4. Concluding Notes On The Report

  • The Report stated that the current legislative framework governing NPOs allows many different organizations with a wide variety of purposes and activities to claim the NPO tax exemption. In fact, almost any type of organization can qualify without restriction as to its activities or objectives (other than that they be non-profit).
  • The Project revealed that many organizations have a different interpretation of the requirements imposed by paragraph 149(1)(l) than does the CRA.
  • Many NPOs are administered by non-specialist volunteers who want to comply, but do not understand the requirements imposed by the legislation (or perhaps, more accurately, the requirements imposed by the CRA, which do not, in our view, necessarily align perfectly with the legislation).
  • The Project has given the CRA a better understanding of the issues facing the NPO sector and has highlighted areas where the sector’s understanding differs from that of the CRA.
  • A significant number of the organizations sampled during the Project would fail to meet at least one of the four requirements needed to qualify for the NPO tax exemption.
  • Regarding those organizations with compliance issues, the Report divided them into the following higher risk and lower risk categories (the risk being the loss of tax-exempt status):
    • Higher risk
      • A significant number of the organizations sampled by the CRA are in this category.
      • Red flags here include the following (and the Report indicates that organizations with these “high risk” indicators do not qualify for tax-exempt status as an NPO and would need to be reassessed if audited outside the Project):
        • Non-incidental profits
        • Profits unrelated to non-profit objects
        • Disproportionately large reserves, surpluses or retained earnings
        • Income payable or made available for the personal benefit of a shareholder, proprietor or member
    • Lower risk
      • Non-compliant organizations in the lower risk category include those with “readily correctable” issues, such as making filing errors and not providing enough information to substantiate their non- profit purpose.

5. Action Items

  • The Report identifies education and outreach to the NPO sector as “critical”.
  • The CRA will work with representatives in the NPO sector and engage in “targeted outreach, client service and education”.
  • The CRA will review, revise and improve education materials and support.
  • The CRA will provide the Department of Finance with a copy of the Report for the purposes of examining the legislative framework.
  • As part of Budget 2014 tabled on February 11, 2014, the federal government indicated that it intends to review:
      • whether the NPO tax exemption remains properly targeted; and
      • whether sufficient transparency and accountability provisions are in place.
  • The federal government will release a Consultation report for comment and the government will undertake further consultation with stakeholders “as appropriate”.

Based on the Report and the Department of Finance’s announcement of the Consultation, it seems clear that, at a minimum, two things will happen:

  1. The CRA will implement an NPO education initiative.
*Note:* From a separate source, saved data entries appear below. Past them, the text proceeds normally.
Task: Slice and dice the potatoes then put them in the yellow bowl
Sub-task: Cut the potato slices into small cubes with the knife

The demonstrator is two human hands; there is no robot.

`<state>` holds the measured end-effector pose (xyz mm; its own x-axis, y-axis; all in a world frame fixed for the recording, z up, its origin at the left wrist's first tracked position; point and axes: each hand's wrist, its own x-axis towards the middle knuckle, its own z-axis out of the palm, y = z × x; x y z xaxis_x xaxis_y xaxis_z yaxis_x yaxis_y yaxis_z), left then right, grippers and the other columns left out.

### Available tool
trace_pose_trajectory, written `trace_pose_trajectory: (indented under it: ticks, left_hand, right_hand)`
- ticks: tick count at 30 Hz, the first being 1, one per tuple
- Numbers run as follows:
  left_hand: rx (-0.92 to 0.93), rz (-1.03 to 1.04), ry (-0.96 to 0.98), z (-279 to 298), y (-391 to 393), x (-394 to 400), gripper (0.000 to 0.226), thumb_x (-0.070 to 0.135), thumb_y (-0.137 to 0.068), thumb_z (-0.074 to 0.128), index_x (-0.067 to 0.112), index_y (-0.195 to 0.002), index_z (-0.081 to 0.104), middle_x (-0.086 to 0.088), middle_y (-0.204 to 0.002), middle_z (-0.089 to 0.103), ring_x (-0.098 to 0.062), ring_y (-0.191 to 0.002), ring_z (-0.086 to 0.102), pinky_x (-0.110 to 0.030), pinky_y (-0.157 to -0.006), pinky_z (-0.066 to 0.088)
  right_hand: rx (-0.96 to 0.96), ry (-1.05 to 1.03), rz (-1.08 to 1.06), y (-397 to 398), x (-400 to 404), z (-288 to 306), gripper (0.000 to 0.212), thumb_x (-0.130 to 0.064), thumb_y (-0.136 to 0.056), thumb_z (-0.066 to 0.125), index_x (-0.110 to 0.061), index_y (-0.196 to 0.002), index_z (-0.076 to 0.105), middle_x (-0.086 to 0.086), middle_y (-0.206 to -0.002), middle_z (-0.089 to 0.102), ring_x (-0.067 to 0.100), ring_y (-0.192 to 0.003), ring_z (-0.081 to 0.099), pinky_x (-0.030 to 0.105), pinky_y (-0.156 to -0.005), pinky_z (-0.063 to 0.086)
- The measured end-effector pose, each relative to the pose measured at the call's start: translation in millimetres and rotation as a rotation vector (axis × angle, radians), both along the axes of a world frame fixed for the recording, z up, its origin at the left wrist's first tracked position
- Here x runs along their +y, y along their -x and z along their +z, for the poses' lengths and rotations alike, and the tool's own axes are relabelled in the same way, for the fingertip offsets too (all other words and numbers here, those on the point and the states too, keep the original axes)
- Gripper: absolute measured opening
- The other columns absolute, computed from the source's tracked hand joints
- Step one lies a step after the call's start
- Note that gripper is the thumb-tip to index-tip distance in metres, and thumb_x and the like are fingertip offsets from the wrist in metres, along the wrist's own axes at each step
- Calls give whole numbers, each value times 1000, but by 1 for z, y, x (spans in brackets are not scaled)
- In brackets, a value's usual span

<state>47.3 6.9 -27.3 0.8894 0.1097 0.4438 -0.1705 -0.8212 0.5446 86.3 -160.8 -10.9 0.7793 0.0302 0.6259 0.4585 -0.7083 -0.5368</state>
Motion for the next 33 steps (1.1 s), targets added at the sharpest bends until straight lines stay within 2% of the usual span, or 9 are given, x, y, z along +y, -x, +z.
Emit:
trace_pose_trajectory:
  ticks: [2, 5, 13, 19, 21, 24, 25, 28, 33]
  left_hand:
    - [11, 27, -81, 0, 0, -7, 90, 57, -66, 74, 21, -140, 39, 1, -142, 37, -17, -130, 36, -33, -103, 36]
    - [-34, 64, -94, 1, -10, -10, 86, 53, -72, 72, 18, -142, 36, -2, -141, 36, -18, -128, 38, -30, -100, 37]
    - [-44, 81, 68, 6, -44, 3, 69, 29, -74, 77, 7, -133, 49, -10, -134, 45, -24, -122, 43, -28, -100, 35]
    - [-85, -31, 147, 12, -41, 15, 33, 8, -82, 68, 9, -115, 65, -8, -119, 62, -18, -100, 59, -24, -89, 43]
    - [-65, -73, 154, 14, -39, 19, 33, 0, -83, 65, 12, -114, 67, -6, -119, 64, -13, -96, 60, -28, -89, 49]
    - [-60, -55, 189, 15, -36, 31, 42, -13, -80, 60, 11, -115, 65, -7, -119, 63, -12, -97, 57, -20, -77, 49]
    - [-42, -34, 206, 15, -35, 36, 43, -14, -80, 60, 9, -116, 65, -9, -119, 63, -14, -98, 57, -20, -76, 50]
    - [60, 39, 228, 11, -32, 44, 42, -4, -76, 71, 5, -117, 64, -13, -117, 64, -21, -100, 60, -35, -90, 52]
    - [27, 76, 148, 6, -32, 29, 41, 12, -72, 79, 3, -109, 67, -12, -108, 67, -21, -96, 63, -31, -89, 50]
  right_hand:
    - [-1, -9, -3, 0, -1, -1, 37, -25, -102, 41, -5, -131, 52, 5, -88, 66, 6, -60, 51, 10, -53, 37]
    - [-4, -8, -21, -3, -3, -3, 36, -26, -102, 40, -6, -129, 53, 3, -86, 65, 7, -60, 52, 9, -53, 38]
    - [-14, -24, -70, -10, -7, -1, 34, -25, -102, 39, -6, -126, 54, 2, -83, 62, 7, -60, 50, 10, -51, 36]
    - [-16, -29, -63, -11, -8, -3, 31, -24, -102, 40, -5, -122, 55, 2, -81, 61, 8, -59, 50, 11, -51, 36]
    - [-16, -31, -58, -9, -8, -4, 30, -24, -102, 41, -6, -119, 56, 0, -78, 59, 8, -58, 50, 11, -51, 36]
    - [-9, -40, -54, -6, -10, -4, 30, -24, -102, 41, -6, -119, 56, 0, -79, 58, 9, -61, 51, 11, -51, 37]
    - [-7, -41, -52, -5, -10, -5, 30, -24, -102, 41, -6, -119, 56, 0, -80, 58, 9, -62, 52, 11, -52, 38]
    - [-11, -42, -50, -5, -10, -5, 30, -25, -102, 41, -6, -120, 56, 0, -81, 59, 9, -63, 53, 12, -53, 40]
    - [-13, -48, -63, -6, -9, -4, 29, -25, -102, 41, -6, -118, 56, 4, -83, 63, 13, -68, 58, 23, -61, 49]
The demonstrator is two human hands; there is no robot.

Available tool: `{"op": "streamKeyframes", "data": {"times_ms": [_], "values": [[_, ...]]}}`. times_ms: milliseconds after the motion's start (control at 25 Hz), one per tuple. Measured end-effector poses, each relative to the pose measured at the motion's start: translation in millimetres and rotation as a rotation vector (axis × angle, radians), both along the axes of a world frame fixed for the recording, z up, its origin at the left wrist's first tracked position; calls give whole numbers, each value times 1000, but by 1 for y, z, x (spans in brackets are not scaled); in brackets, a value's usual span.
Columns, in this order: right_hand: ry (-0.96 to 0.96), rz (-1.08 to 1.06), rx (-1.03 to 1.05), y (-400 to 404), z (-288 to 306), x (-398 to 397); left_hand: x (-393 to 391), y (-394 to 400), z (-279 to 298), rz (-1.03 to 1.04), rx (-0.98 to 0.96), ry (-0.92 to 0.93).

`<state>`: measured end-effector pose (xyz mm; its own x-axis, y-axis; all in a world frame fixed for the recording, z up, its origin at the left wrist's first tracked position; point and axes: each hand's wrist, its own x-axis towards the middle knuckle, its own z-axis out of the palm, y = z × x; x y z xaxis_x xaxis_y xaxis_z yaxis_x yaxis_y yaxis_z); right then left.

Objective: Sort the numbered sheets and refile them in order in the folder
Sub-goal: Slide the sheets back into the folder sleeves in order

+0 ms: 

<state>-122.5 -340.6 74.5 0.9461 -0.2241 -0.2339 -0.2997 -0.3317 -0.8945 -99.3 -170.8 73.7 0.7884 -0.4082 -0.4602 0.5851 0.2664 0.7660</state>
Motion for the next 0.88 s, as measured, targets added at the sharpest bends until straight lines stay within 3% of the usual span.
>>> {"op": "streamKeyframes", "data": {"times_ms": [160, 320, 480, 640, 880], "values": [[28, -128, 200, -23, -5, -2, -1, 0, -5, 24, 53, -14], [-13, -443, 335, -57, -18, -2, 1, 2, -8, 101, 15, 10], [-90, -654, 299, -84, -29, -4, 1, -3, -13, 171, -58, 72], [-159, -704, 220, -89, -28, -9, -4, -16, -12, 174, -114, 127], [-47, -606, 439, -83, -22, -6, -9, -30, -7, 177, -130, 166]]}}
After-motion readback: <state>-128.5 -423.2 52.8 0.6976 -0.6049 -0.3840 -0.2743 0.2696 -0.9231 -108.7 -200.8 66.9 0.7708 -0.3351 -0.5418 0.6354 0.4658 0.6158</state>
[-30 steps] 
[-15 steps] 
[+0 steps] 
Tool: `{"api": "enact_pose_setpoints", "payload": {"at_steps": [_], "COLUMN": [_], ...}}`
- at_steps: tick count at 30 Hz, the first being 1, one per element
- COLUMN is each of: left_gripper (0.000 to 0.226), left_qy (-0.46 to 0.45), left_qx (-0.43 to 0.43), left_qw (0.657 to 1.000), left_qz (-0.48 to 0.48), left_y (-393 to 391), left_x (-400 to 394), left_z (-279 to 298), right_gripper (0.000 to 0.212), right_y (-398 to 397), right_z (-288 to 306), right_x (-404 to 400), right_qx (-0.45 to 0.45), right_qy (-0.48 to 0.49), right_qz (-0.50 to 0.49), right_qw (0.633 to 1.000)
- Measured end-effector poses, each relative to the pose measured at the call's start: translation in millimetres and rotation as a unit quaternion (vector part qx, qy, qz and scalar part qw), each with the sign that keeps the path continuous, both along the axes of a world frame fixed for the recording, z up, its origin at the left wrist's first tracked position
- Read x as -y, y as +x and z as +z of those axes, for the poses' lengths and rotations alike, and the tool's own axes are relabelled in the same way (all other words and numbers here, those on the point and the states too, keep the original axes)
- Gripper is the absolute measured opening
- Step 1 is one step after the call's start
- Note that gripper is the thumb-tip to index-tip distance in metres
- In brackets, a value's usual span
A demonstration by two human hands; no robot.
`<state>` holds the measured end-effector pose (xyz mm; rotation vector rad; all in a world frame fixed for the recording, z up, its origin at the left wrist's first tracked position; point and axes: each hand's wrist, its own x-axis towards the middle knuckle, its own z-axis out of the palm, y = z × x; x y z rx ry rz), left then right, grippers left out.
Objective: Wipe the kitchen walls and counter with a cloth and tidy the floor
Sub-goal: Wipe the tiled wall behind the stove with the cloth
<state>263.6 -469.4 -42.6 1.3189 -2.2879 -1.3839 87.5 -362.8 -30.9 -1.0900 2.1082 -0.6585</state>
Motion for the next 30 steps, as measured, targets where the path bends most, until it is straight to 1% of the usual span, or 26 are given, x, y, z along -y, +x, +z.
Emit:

What precisely this initiative will consist of remains to be seen, but we can likely expect some new webpages, publications and outreach by CRA staff on this front.
  2. The Department of Finance will consider amending the NPO tax exemption in paragraph 149(1)(l). As mentioned above, it seems likely that the Department of Finance’s concerns regarding NPOs are similar to those of the CRA’s at this  time – we expect that the Consultation paper will provide more clarity on this. However, whether or not a legislative amendment is made, the CRA’s administrative position on the ability of NPOs to earn profits and maintain reserves could continue to affect NPOs in one of two ways:
    • If a legislative amendment to paragraph 149(1)(l) is not made, NPOs will likely be stuck with the CRA’s administrative position, as described in the “Background” section above.
    • If a legislative amendment to paragraph 149(1)(l) is made, it is possible that the Department of Finance will choose to make the CRA’s administrative position law unless the sector makes a convincing case for something different.

Both of these possibilities should provide NPOs with a compelling reason to be pro-active and get involved in the Consultation process. Otherwise, NPOs that fi themselves offside the CRA’s views on how NPOs can generate revenue will either have to muster the will and resources to challenge the CRA’s position in court or find another way to deal with the risk to their status, such as by becoming taxable, for-profit entities.

Author: Camille Jordaan

Ontario Human Rights Commissions Releases New Policy On Protecting Those With Psychosocial Disabilities

On June 18, 2014, The Ontario Human Rights Commission (OHRC) released its new Policy on preventing discrimination based on mental health disabilities and addictions (the “Policy”). The Policy builds on the OHRC’s Policy and guidelines on disability and the duty to accommodate, and focuses on the protection of, and the duty to accommodate the needs of, individuals with mental health disabilities and addictions (referred to in the Policy inclusively as “psychosocial disabilities”).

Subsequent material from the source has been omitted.